Leandro tiró la carta encima de la mesa, hacia donde estaba ella, que la agarró para que no se cayese al suelo y la dejó en su regazo. Era una breve carta de dimisión en la que decía que le había gustado mucho trabajar con él, pero que había llegado el momento de tomar otro camino. No podría haber sido más seca y fría.

–Ya sabes lo que es. Una carta de dimisión.

–Así que te ha gustado mucho trabajar conmigo, pero ahora quieres hacer otra cosa, ¿no?

–Eso es.

–No me lo creo.

Leandro estaba muy sorprendido. No lo había visto venir y estaba furioso. Normalmente era él quien decidía cuándo uno de sus empleados debía marcharse.

–Si recuerdo bien, te subí sustancialmente el sueldo hace poco tiempo y tú me dijiste que estabas muy satisfecha con las condiciones que tenías aquí.

–Sí. Entonces... todavía no había tomado la decisión de dimitir.

–¿Y la has tomado en menos de un mes? ¿Has tenido una repentina revelación? Tengo curiosidad. ¿O es que llevabas un tiempo buscando otro trabajo y lo has encontrado?
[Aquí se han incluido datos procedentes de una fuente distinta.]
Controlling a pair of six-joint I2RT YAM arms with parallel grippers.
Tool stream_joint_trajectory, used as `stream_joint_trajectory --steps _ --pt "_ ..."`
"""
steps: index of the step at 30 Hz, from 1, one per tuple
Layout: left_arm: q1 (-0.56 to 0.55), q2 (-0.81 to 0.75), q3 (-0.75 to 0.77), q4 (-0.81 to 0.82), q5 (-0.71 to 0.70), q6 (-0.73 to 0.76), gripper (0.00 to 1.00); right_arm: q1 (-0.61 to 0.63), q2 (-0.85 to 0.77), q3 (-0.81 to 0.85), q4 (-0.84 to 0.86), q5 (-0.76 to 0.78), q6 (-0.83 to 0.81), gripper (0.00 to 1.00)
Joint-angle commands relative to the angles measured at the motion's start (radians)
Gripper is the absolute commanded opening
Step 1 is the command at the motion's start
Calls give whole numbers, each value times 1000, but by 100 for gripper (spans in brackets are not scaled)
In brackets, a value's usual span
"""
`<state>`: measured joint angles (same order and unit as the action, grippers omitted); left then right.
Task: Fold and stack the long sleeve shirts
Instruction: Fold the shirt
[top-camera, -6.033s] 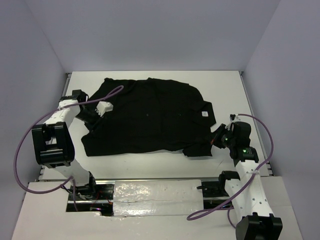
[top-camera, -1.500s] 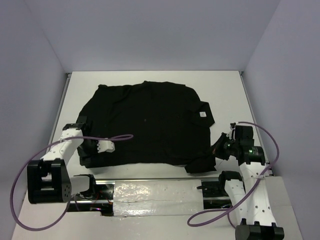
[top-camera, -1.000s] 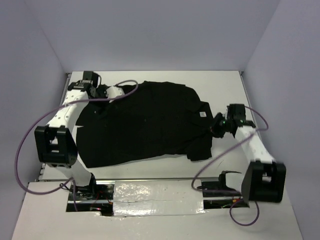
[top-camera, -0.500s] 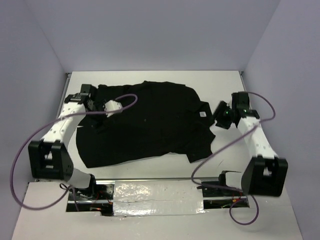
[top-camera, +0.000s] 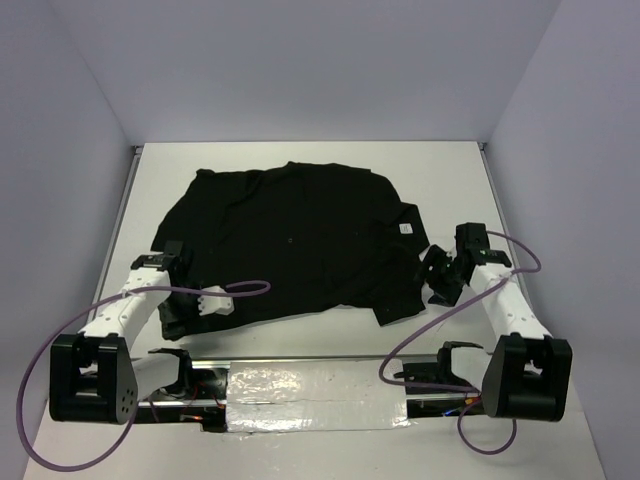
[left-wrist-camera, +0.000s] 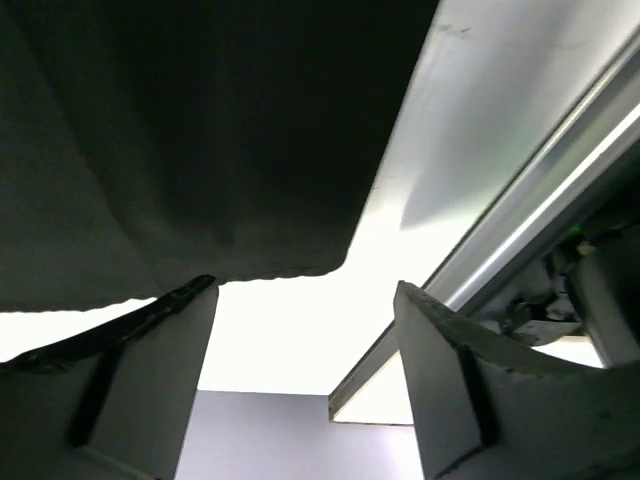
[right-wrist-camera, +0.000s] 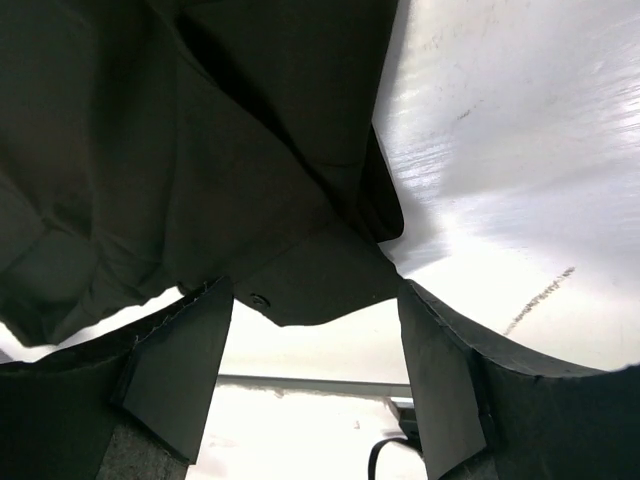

A Leandro no le apetecía tener que volver a trabajar con otra sarta de cabezas de chorlito. Emily Edison había sido la secretaria perfecta. Inteligente, imperturbable, siempre dispuesta a ir más allá de sus responsabilidades. Se había acostumbrado a ella. Y la idea de tener que trabajar sin ella le resultaba inconcebible.

¿Se habría aprovechado demasiado de ella, de su eficiencia y de su deseo de esforzarse lo máximo posible? Leandro se negó a barajar aquella opción. Le estaba pagando por ello y estaba seguro de que no encontraría otro trabajo de secretaria en el centro de Londres donde le pagasen tanto como allí.

–¿Entonces? –le preguntó–. ¿Te han hecho una oferta que no has podido rechazar? Porque, si es eso, la doblaré.

–¿Harías eso?

Emily se quedó boquiabierta. Era evidente que su jefe la valoraba y le gustó oírlo.

–Trabajamos bien juntos –le dijo Leandro–. Y yo sé que no es precisamente fácil trabajar conmigo...

Esperó a que ella lo contradijese, y se sintió desconcertado al ver que no lo hacía.

–¿Es eso? –añadió entonces, frunciendo el ceño–. ¿Estás molesta conmigo...?

No pudo evitar hacerle la pregunta con incredulidad y Emily se dijo que era evidente que Leandro Pérez pensaba que era imposible que una mujer no estuviese completamente feliz en su presencia.

–No, no estoy molesta contigo –le respondió.

Estaba nerviosa porque sabía que era el momento de decir lo que pensaba. Al día siguiente por la tarde habría recogido su escritorio y se marcharía de allí para siempre.

Leandro inclinó la cabeza y la miró fijamente. Emily tenía el rostro sonrojado. ¿Se estaba ruborizando? No la había creído capaz, era una mujer tan serena... y no obstante...

Bajó la vista a sus labios, carnosos y suaves, y tuvo la sensación de que era la primera vez que los veía. La fachada de Emily era fría, pero en esos momentos se estaba rompiendo y él quería ver qué había debajo.

Emily se dio cuenta de que, de repente, su jefe la estaba mirando de manera diferente, con interés. Y se estremeció.

–¿No? –dijo él–. Pues tu expresión dice todo lo contrario.

Emily se puso tensa.

–En realidad, nunca me ha gustado tener que hacerte todo el trabajo sucio.

–¿Qué has dicho?

Ella se ruborizó, incapaz de creer que hubiese dicho aquello.

Lo miró de manera desafiante y respiró hondo.